Predictive Modeling of Future Full-Ocean Depth SSPs Utilizing Hierarchical Long Short-Term Memory Neural Networks

Abstract

The spatial-temporal distribution of underwater sound speed plays a critical role in determining the propagation mode of underwater acoustic signals. Therefore, rapid estimation and prediction of sound speed distribution are imperative for facilitating underwater positioning, navigation, and timing (PNT) services. While sound speed profile (SSP) inversion methods offer quicker response times compared to direct measurement methods, these methods often focus on constructing spatial sound velocity fields and heavily rely on sonar observation data, thus imposing stringent requirements on data sources.
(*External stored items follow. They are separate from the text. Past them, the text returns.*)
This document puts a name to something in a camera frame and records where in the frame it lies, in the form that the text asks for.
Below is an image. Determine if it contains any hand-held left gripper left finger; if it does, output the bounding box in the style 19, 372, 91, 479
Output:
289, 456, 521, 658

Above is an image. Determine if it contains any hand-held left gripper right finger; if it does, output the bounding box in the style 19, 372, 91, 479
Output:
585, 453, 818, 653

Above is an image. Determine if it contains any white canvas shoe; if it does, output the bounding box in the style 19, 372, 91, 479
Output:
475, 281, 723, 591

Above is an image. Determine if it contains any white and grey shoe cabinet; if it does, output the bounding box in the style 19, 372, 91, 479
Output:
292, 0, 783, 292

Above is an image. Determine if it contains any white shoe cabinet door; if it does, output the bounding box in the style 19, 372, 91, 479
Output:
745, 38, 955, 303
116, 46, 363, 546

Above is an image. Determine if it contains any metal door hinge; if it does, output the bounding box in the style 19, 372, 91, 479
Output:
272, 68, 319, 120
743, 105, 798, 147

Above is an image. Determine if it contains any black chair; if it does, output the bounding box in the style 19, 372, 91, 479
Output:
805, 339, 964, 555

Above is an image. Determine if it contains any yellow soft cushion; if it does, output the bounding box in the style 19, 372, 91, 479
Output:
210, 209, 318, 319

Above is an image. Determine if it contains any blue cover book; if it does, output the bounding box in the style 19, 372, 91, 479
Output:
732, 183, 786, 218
To delve into the temporal distribution pattern of sound speed and achieve SSP prediction without relying on sonar observation data, we introduce the hierarchical long short-term memory (H-LSTM) neural network for SSP prediction. Our method enables the estimation of sound speed distribution without the need for on-site data measurement, significantly enhancing time efficiency. Compared to other state-of-the-art approaches, the H-LSTM model achieves a root mean square error (RMSE) of less than 1 m/s in predicting monthly average sound speed distribution. Its prediction accuracy has improved several-fold over alternative methods, which validates the robust capability of our proposed model in predicting SSP.